Look in the material below for the line with "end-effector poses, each" and the line with "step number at", then set down exactly those two lines and all lines between, nothing more.
** Opening Record excerpts block **
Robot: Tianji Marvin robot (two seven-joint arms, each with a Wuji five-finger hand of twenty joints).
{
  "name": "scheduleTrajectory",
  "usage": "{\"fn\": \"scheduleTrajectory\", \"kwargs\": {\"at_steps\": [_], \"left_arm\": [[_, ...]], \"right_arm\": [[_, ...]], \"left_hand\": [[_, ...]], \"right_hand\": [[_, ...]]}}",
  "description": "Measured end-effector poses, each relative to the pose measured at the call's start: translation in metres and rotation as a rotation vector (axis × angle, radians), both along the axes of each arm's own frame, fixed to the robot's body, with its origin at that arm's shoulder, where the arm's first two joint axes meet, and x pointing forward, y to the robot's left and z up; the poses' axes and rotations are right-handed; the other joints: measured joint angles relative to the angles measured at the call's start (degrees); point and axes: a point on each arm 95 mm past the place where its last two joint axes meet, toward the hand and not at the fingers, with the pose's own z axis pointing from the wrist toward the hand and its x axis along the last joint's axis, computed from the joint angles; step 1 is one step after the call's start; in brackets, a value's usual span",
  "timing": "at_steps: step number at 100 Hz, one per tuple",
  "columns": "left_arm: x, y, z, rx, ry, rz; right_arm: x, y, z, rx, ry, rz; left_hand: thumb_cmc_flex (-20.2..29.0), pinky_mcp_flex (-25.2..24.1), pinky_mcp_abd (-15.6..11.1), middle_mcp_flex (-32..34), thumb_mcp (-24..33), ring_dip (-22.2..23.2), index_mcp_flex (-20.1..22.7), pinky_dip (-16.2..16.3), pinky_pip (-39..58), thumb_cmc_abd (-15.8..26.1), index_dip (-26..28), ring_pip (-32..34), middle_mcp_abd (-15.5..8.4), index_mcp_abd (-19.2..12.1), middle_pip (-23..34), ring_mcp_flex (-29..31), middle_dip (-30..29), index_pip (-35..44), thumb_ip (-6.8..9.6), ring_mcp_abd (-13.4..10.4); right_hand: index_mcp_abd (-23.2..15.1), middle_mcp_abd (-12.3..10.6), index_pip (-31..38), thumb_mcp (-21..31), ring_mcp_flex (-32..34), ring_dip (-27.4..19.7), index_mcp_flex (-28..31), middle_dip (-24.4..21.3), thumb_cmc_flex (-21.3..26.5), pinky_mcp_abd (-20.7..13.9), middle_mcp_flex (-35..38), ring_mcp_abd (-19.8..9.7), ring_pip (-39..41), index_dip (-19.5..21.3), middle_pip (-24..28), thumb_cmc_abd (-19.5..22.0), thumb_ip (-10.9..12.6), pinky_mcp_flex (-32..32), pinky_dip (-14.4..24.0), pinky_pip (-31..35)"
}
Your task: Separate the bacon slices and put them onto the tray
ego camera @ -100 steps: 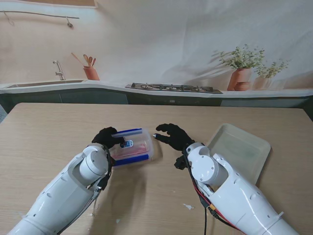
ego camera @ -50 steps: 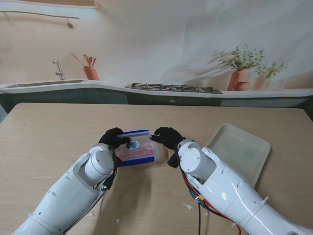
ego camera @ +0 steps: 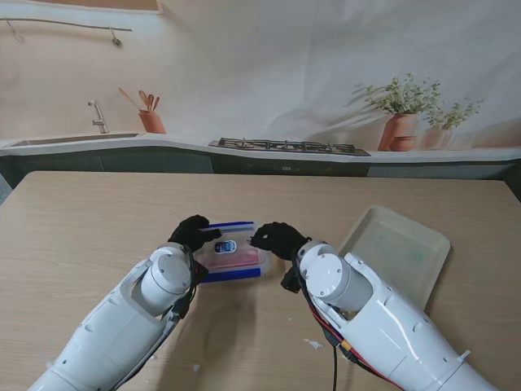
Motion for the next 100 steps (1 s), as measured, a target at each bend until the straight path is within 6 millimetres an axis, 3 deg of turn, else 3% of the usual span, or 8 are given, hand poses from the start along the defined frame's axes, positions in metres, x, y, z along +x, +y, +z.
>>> {"fn": "scheduleTrajectory", "kwargs": {"at_steps": [46, 100], "left_arm": [[-0.018, -0.018, 0.003, -0.119, 0.022, -0.020], [-0.028, -0.043, 0.003, -0.171, 0.041, -0.048]], "right_arm": [[-0.045, -0.018, 0.005, 0.019, 0.024, -0.012], [-0.062, -0.039, 0.002, 0.020, 0.009, -0.062]], "left_hand": [[0.3, -3.1, 1.7, 0.0, 0.0, -0.2, 0.0, -0.1, -3.1, 0.1, 0.0, -2.5, 0.0, 0.4, 0.0, -0.5, 0.0, 0.0, 0.00, -0.4], [0.4, -5.1, 2.6, -0.4, -0.3, -0.2, 0.0, -0.1, -4.9, 0.6, 0.0, -3.2, 0.0, 0.5, 0.0, -2.3, 0.0, 0.0, 0.00, -0.3]], "right_hand": [[0.0, 5.1, 0.1, 0.1, -0.5, 0.0, 0.5, 0.0, 0.0, 2.1, -0.5, 3.3, 0.5, 0.0, 0.0, 0.7, 0.0, -2.0, -1.9, 3.0], [0.0, 5.8, -0.1, -0.4, -1.3, 0.0, 0.1, 0.0, 1.2, 2.3, -1.5, 3.8, 0.6, 0.1, 0.0, 0.7, 0.0, -2.7, -3.8, 3.1]]}}
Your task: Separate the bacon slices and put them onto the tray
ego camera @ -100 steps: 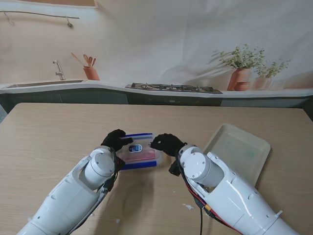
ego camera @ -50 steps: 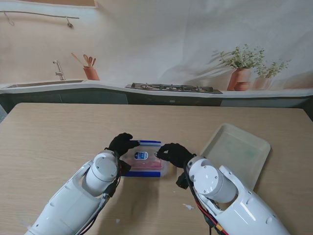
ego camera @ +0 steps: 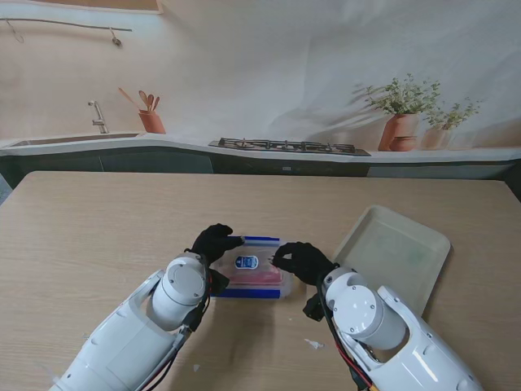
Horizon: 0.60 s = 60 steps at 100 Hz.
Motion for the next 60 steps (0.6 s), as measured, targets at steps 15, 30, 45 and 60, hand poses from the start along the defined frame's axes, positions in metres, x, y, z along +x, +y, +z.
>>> {"fn": "scheduleTrajectory", "kwargs": {"at_steps": [15, 30, 45, 60], "left_arm": [[0.0000, -0.0021, 0.0004, -0.009, 0.003, -0.001], [0.0000, -0.0026, 0.0006, -0.012, 0.001, -0.004], [-0.0002, -0.0032, 0.0007, -0.019, -0.010, -0.013], [-0.0005, -0.0024, 0.0004, -0.025, -0.014, -0.017]], "right_arm": [[-0.0020, -0.0020, -0.0007, 0.001, -0.004, -0.003], [-0.0028, -0.0021, -0.0005, 0.002, -0.003, -0.001], [-0.0030, -0.0022, -0.0007, 0.001, -0.002, 0.000], [-0.0031, -0.0022, -0.0013, -0.006, -0.012, 0.002]], "left_hand": [[0.0, -0.2, 0.2, -0.1, -0.1, 0.0, 0.0, -0.5, -0.5, 0.0, 0.0, -0.3, 0.0, 0.0, 0.0, -0.1, 0.0, 0.0, 0.00, 0.0], [0.0, -0.4, 0.5, -0.1, -1.3, -0.3, 0.0, -0.8, -1.1, 0.0, 0.0, -0.4, 0.0, 0.0, 0.0, -0.5, 0.0, -0.6, 0.00, 0.5], [-1.3, -0.9, 1.0, -0.7, -5.6, -2.9, -0.1, -1.3, -3.8, 1.0, -0.2, -4.6, 0.0, -1.1, -2.5, -1.4, -3.0, -0.6, 0.00, 1.2], [-2.1, -0.9, 1.1, -1.0, -9.3, -4.7, -2.5, -2.0, -5.5, 1.5, -0.2, -7.7, 0.0, -2.6, -6.0, -2.0, -6.2, -1.4, -0.01, 1.2]], "right_hand": [[0.0, 0.0, 0.0, 0.0, -0.1, 0.0, -0.1, 0.0, 0.0, 0.0, -0.1, 0.0, 0.0, 0.0, 0.0, 0.0, 0.0, -0.1, 0.0, 0.0], [-0.2, 0.3, 0.0, -0.6, -0.8, 0.0, -1.2, 0.0, 0.0, 0.2, -0.8, 0.2, -0.1, 0.0, 0.0, 0.0, 0.0, -0.9, -0.4, 0.0], [-2.6, 0.5, -0.1, -2.4, -1.3, 0.0, -2.2, 0.0, 0.0, 0.5, -1.4, 0.4, -0.5, 0.6, 0.0, 1.3, 0.0, -1.7, -0.4, 0.0], [-4.1, 0.5, 0.0, -4.3, -1.9, 0.0, -3.6, 0.0, 0.5, 0.5, -1.8, 0.4, -0.6, 0.6, 0.0, 2.0, 0.0, -1.9, 2.3, -3.8]]}}
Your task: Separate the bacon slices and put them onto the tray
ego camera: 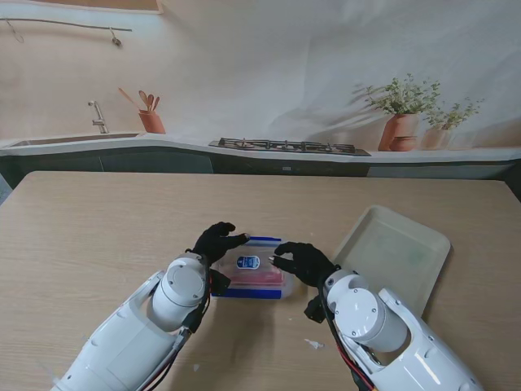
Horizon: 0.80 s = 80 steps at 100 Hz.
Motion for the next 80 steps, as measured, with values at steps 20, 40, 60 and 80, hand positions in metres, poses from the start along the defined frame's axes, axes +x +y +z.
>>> {"fn": "scheduleTrajectory", "kwargs": {"at_steps": [20, 40, 60, 80], "left_arm": [[-0.001, 0.002, 0.001, 0.002, -0.006, -0.005], [-0.002, 0.004, 0.002, -0.008, -0.021, -0.006], [-0.002, 0.006, 0.007, -0.016, -0.044, -0.003], [-0.002, 0.012, 0.015, 0.002, -0.085, 0.001]], "right_arm": [[0.000, -0.001, -0.001, 0.010, -0.014, -0.016], [-0.001, -0.005, -0.001, 0.016, -0.041, -0.027], [0.000, -0.008, 0.005, 0.036, -0.077, -0.042], [0.001, -0.014, 0.010, 0.044, -0.109, -0.058]], "left_hand": [[-0.1, 0.2, -0.3, 0.0, -4.6, -1.9, -3.5, -0.9, -0.9, 1.5, -0.5, -3.5, 0.0, -5.5, -4.4, 0.0, -3.1, -0.1, 0.00, 0.0], [-0.6, 0.8, -0.5, 0.0, -8.0, -2.9, -4.1, -1.8, -1.6, 2.0, -0.5, -5.9, 0.0, -11.7, -5.3, 0.1, -3.8, -0.1, 0.00, 0.0], [-0.6, 1.8, -1.2, 0.0, -10.7, -3.3, -4.1, -1.8, -1.7, 2.7, -0.8, -6.3, 0.0, -13.4, -5.3, 0.4, -4.4, -0.1, 0.00, -0.9], [-0.6, 1.9, -1.3, 0.0, -13.5, -4.1, -4.1, -2.6, -6.8, 4.3, -1.2, -7.9, 0.0, -13.4, -6.6, 1.8, -5.2, -0.6, 0.00, -2.6]], "right_hand": [[-0.8, -1.1, 0.6, -0.6, -0.8, -0.5, -1.4, 0.0, 0.0, -0.5, 0.0, -0.6, -0.7, 0.0, 0.0, 0.0, 0.0, -0.1, 1.1, -4.4], [-1.4, -5.9, 1.5, -1.6, -1.6, -0.7, -2.1, 0.0, 0.2, -1.3, 0.0, -3.2, -2.3, 0.0, 0.0, 0.0, 0.0, 0.6, 6.5, -9.8], [-1.5, -14.3, 1.8, -2.2, -1.6, -0.7, -2.8, -0.4, 0.6, -1.3, -0.4, -3.3, -2.3, 0.0, 0.5, 0.0, 0.0, 0.9, 7.1, -11.1], [-1.5, -14.9, 1.9, -2.2, -1.6, -0.8, -2.8, -0.4, 0.6, -1.3, -0.4, -3.3, -2.3, 0.0, 0.5, 0.0, 0.0, 0.9, 7.7, -11.2]]}}
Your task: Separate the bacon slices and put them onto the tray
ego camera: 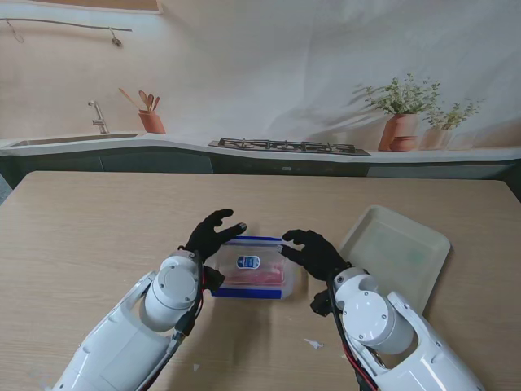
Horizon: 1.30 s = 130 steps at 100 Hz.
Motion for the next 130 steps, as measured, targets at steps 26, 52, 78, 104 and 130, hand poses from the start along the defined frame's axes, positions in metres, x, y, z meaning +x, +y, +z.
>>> {"fn": "scheduleTrajectory", "kwargs": {"at_steps": [26, 52, 78, 104, 130], "left_arm": [[0.003, 0.023, 0.011, 0.059, -0.126, 0.023], [0.000, 0.057, 0.028, 0.191, -0.362, -0.111], [-0.015, 0.078, 0.038, 0.349, -0.591, -0.390], [-0.026, 0.082, 0.027, 0.404, -0.586, -0.462], [-0.042, 0.078, 0.014, 0.455, -0.583, -0.608]], "right_arm": [[-0.001, -0.009, 0.006, 0.009, -0.047, -0.018], [-0.008, -0.014, 0.017, -0.029, -0.157, 0.012], [-0.017, -0.005, 0.024, -0.117, -0.247, 0.094], [-0.030, 0.011, 0.026, -0.133, -0.275, 0.206], [-0.042, 0.026, 0.020, -0.169, -0.266, 0.305]], "left_hand": [[0.1, -1.6, -4.7, -0.1, -0.1, -0.7, 2.5, -0.1, -11.0, 0.0, -0.1, -3.0, -1.6, 0.7, -2.2, -2.2, -1.9, 0.0, 0.00, -4.7], [1.5, -0.6, -11.6, 0.0, 15.0, -4.9, 9.1, 1.1, -22.3, -1.8, 0.1, -3.8, -5.3, 1.1, 0.6, -2.3, -3.5, 0.0, 0.00, -11.5], [2.1, 0.9, -14.5, 5.9, 27.1, -7.1, 15.7, -7.8, -7.6, -3.2, 1.6, 4.5, -7.4, 1.4, 6.1, 2.2, -2.5, 2.8, 0.00, -14.3], [2.7, 0.9, -13.8, 9.3, 29.9, -7.2, 18.2, -6.8, 1.6, -4.0, 2.1, 6.8, -7.5, 1.4, 6.8, 5.6, -2.0, 3.6, -0.01, -13.5], [4.1, 1.7, -13.6, 10.1, 31.2, -7.2, 19.0, -5.5, 4.8, -4.6, 2.7, 8.2, -7.5, 0.9, 7.5, 6.7, -1.4, 4.2, -0.01, -13.4]], "right_hand": [[0.0, 0.0, 0.1, 0.0, -0.7, -0.3, 0.0, 0.0, 0.0, -0.8, -0.6, -0.8, -0.2, 0.0, 0.0, 0.0, 0.0, 0.0, 0.6, -1.1], [-0.1, 0.0, 1.1, 0.0, -1.3, -1.0, 0.2, 0.0, 0.1, -2.2, -0.6, -2.7, -2.0, 0.0, 0.0, 0.0, 0.0, 0.2, 0.6, -2.9], [-1.3, -0.9, 1.7, 1.6, -2.8, -2.0, 3.0, -0.1, 0.1, -3.7, -0.4, -4.9, -4.3, -0.7, 0.0, 0.0, 0.0, -0.6, 0.6, -4.5], [-1.4, -1.5, 1.7, 3.4, -2.8, -2.5, 3.1, -0.1, 0.1, -4.4, 0.1, -5.6, -4.4, -0.7, 0.0, -0.1, 0.0, -0.9, 0.6, -5.1], [-1.7, -1.5, 2.2, 4.6, -2.8, -2.5, 4.4, -0.1, 0.1, -4.4, 0.2, -5.6, -4.9, -0.7, 0.0, -0.1, 0.0, -0.9, 0.6, -5.6]]}}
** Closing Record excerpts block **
* **Reply**:
  "description": "Measured end-effector poses, each relative to the pose measured at the call's start: translation in metres and rotation as a rotation vector (axis × angle, radians), both along the axes of each arm's own frame, fixed to the robot's body, with its origin at that arm's shoulder, where the arm's first two joint axes meet, and x pointing forward, y to the robot's left and z up; the poses' axes and rotations are right-handed; the other joints: measured joint angles relative to the angles measured at the call's start (degrees); point and axes: a point on each arm 95 mm past the place where its last two joint axes meet, toward the hand and not at the fingers, with the pose's own z axis pointing from the wrist toward the hand and its x axis along the last joint's axis, computed from the joint angles; step 1 is one step after the call's start; in brackets, a value's usual span",
  "timing": "at_steps: step number at 100 Hz, one per tuple",

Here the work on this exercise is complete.